Perselisihan kepemilikan, ketidakpastian status, hingga risiko penggusuran yang berulang kali terjadi telah menimbulkan keresahan mendalam di kalangan masyarakat sekaligus menghambat iklim investasi di kawasan ini.

Menyikapi hal tersebut, DPD  Rangkulan Jajaran Wartawan dan Lembaga Indonesia (RAJAWALI) Kota Batam mendesak Pemerintah Kota Batam bersama BP Batam untuk segera mengambil langkah strategis dengan membentuk tim independen yang bertugas melakukan pendataan, verifikasi, hingga penataan ulang secara objektif dan transparan.

Ketua DPD RAJAWALI Kota Batam, Marlon Siburian, menyampaikan bahwa penanganan persoalan lahan tidak boleh dilakukan secara parsial atau sepihak, karena menyangkut hak-hak warga serta masa depan pembangunan Kota Batam.

"Kami mengimbau kepada Bapak Wali Kota Batam sekaligus Kepala BP Batam untuk segera membentuk tim independen.

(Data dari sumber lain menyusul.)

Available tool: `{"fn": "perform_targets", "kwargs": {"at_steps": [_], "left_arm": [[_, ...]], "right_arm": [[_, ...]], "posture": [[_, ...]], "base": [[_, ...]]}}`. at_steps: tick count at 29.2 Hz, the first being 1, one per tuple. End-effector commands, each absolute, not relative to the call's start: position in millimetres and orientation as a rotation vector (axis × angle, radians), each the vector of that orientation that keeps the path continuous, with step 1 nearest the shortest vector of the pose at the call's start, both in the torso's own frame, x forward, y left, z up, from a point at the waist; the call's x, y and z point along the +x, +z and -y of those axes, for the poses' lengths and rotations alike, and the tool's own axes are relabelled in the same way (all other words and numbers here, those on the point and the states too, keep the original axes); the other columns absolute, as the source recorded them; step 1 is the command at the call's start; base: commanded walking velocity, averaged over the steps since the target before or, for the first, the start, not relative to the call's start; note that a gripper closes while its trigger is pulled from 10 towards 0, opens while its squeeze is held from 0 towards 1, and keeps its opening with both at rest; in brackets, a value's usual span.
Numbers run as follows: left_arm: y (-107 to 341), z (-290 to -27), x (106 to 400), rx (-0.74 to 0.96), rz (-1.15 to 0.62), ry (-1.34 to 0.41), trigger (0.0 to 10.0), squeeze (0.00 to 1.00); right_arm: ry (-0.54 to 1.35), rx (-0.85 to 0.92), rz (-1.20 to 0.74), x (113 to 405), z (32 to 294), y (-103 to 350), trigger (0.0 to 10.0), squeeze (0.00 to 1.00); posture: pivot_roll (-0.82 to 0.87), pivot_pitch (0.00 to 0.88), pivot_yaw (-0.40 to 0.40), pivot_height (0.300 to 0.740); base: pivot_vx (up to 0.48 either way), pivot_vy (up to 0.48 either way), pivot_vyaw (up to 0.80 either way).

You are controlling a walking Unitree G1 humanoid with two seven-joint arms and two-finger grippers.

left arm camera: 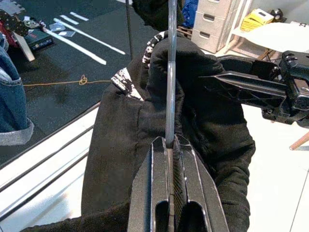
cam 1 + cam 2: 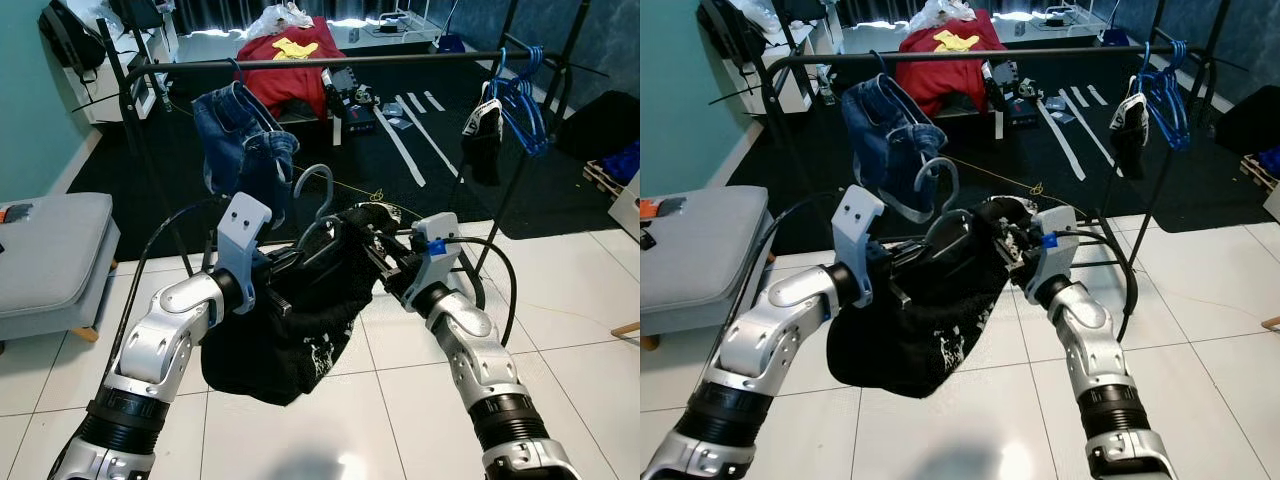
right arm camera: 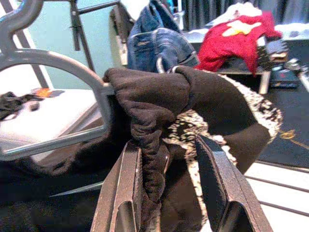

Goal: Hang hanger

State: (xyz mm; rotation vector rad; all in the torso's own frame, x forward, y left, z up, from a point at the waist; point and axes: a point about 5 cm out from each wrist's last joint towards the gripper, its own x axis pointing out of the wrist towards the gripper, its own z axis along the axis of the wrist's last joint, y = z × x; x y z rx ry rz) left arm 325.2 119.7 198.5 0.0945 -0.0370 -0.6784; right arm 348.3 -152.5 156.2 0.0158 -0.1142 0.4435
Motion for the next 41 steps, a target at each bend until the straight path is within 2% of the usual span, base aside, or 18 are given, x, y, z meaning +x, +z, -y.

Persoalan rumah dan kios liar ini jangan ditangani sepotong-sepotong, karena menyangkut kepentingan masyarakat luas sekaligus keberlangsungan investasi di Batam.

Penanganannya harus transparan, akuntabel, dan tidak boleh ada pihak yang merasa diuntungkan secara sepihak," ujar Marlon Siburian pada Selasa, 15 September 2026.

BERLANDASKAN HUKUM YANG JELAS

Marlon Siburian menegaskan bahwa seluruh proses penyelesaian harus berpegang teguh pada kerangka hukum yang berlaku, antara lain:

Undang-Undang Nomor 5 Tahun 1960 tentang Peraturan Dasar Pokok-Pokok Agraria — Pasal 2 ayat (2) menegaskan bahwa penguasaan, pemilikan, penggunaan, dan pemanfaatan tanah harus diatur untuk kepentingan rakyat secara nyata, serta dijamin hukumnya. Pasal 4 ayat (1) menjamin hak atas tanah, yang mempunyai kekuatan hukum dan dilindungi undang-undang.